IO Objects¶
Indices and tables¶
Definition¶
An IO object represents an open file.
The location of that file may be one of:
- On-disk
- Standard input
- Standard output
- Standard error
- In-memory buffer
- Sockets
- Pipes
- etc…
IO objects are also referred to as, “file objects”, “file-like objects” or “streams”.
There are 3 basic types of IO objects you can work with:
- Text
Reads and writes string objects.
Bytes from the backing store are decoded back to string on read and encoded into bytes on write. Newlines are optionally translated.
- Binary
Reads and writes bytes objects.
No encoding, decoding or newline translation is performed.
- Raw
Also called unbuffered IO.
This is a low-level building block class. It is rarely needed and won’t be discussed further.
The io
library contains the API definitions for the different types of IO objects.
Python pre-initializes 3 text streams, for you:
sys.stdin
- standard input streamsys.stdout
- standard output streamsys.stderr
- standard error stream
Common IO Operations¶
Stream Opening¶
The canonical way to open a file is with the built-in function open()
. Some, but not all, of its arguments are described below:
-
open
(file, mode='r', encoding='', newline='')¶
file
is a string or bytes object giving the path name to the file to open.
mode
is optional and is a sequence of 1 or more characters that specifies how the file is opened. Refer to Table 15
Character | Meaning |
---|---|
‘r’ | Open for reading (default) |
‘w’ | Open for writing, truncating the file first |
‘x’ | Like ‘w’ but fails if file already exists |
‘a’ | Open for appending to the end of the file |
‘b’ | Open in binary mode |
‘t’ | Open in text mode (default) |
‘+’ | Open for reading and writing (updating) |
encoding
names the encoding to use to encode/decode the file (e.g. ‘utf-8’). The codecs
module lists all the valid encodings you can use. If not given, uses the current locale encoding. Only used with text files.
newline
controls how line seperators are handled. By default universal newlines mode is enable, which means:
- On input, lines can end in ‘\n’, ‘\r’ or ‘\r\n’ and they will be translated into ‘\n’.

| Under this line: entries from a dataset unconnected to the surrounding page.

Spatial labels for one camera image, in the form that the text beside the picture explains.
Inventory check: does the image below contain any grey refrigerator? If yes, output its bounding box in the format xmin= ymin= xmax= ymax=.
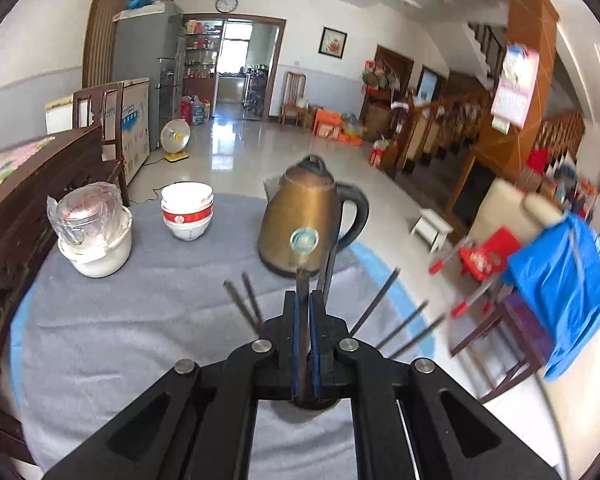
xmin=112 ymin=2 xmax=186 ymax=151

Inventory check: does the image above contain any brown wooden stool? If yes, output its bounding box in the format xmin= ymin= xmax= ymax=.
xmin=450 ymin=292 xmax=556 ymax=403

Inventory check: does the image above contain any dark carved wooden bench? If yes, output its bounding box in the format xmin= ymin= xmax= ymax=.
xmin=0 ymin=125 xmax=131 ymax=466

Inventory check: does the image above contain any wooden cabinet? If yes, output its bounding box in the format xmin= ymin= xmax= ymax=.
xmin=360 ymin=45 xmax=415 ymax=141

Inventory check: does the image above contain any bunch of dark chopsticks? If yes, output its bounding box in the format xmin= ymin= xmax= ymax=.
xmin=223 ymin=245 xmax=447 ymax=361

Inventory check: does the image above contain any metal rack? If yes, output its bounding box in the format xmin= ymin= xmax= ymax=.
xmin=243 ymin=64 xmax=271 ymax=116

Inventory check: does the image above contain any dark chopstick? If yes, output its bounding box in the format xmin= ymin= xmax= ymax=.
xmin=295 ymin=267 xmax=312 ymax=401

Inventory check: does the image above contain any orange wooden pillar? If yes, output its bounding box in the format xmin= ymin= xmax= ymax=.
xmin=472 ymin=0 xmax=561 ymax=181

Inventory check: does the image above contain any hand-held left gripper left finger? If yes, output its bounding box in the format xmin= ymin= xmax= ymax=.
xmin=42 ymin=291 xmax=302 ymax=480

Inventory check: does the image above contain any beige armchair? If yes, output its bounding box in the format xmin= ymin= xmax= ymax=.
xmin=467 ymin=177 xmax=568 ymax=261

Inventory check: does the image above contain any wall calendar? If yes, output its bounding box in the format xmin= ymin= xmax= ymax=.
xmin=490 ymin=44 xmax=541 ymax=128

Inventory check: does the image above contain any white chest freezer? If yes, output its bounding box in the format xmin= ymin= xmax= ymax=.
xmin=45 ymin=77 xmax=151 ymax=186

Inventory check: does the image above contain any orange cardboard box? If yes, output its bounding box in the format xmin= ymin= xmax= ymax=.
xmin=314 ymin=108 xmax=342 ymax=140

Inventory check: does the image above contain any small white stool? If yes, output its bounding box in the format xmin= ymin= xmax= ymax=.
xmin=411 ymin=208 xmax=454 ymax=253

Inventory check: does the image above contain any round heater yellow base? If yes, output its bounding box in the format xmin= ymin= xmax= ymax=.
xmin=160 ymin=119 xmax=191 ymax=162

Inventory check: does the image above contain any metal tube red cap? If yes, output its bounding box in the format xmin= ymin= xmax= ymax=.
xmin=451 ymin=280 xmax=496 ymax=318

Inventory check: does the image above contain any pink checked cloth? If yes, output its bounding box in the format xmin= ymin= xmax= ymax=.
xmin=0 ymin=135 xmax=56 ymax=206

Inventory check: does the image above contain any grey table cloth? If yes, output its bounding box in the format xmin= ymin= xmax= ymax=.
xmin=10 ymin=192 xmax=451 ymax=480

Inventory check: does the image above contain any dark wooden chair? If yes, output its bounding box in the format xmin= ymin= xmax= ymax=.
xmin=72 ymin=82 xmax=126 ymax=161

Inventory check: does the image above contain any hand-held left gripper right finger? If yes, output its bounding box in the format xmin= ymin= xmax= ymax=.
xmin=309 ymin=290 xmax=563 ymax=480

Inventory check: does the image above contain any shelf of bottles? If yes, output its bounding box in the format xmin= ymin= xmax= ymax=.
xmin=182 ymin=19 xmax=226 ymax=81

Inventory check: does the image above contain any wooden slatted door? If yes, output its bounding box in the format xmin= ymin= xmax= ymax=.
xmin=82 ymin=0 xmax=157 ymax=88

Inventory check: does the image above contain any blue table cover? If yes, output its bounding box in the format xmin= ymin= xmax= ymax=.
xmin=9 ymin=242 xmax=437 ymax=376

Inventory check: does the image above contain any brass electric kettle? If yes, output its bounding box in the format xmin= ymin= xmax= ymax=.
xmin=257 ymin=154 xmax=371 ymax=277

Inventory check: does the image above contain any blue plastic bag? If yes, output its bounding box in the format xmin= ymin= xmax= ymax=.
xmin=502 ymin=212 xmax=600 ymax=381

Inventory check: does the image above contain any light wooden chair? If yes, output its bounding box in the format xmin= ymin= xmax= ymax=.
xmin=279 ymin=71 xmax=308 ymax=127

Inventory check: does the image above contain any metal utensil holder cup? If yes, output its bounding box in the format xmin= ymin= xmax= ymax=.
xmin=290 ymin=391 xmax=343 ymax=411

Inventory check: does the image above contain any plastic-wrapped glass jar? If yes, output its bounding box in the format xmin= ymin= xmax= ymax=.
xmin=47 ymin=181 xmax=126 ymax=256

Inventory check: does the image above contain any framed wall picture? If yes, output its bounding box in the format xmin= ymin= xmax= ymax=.
xmin=318 ymin=26 xmax=348 ymax=57

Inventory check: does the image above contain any red plastic chair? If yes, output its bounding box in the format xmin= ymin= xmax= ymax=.
xmin=460 ymin=226 xmax=523 ymax=283

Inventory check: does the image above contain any wooden stair railing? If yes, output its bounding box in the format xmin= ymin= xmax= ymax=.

- On output, any ‘\n’ is translated into the OS default line separator.
If this behavior is unsuitable for you, look into the newline
argument to open()
.
Below are some typical calls to open()
:
To open a file and read text from it using universal newlines:
>>> fh = open('foo.txt')To open a file and write bytes into it:
>>> fh = open('foo.bin', mode='bw')
Tip
There are many scenarios when dealing with files for exceptions (specifically OSError
) to be generated. You should always wrap file operations in a try
or with
constructs to avoid these exceptions from crashing your script.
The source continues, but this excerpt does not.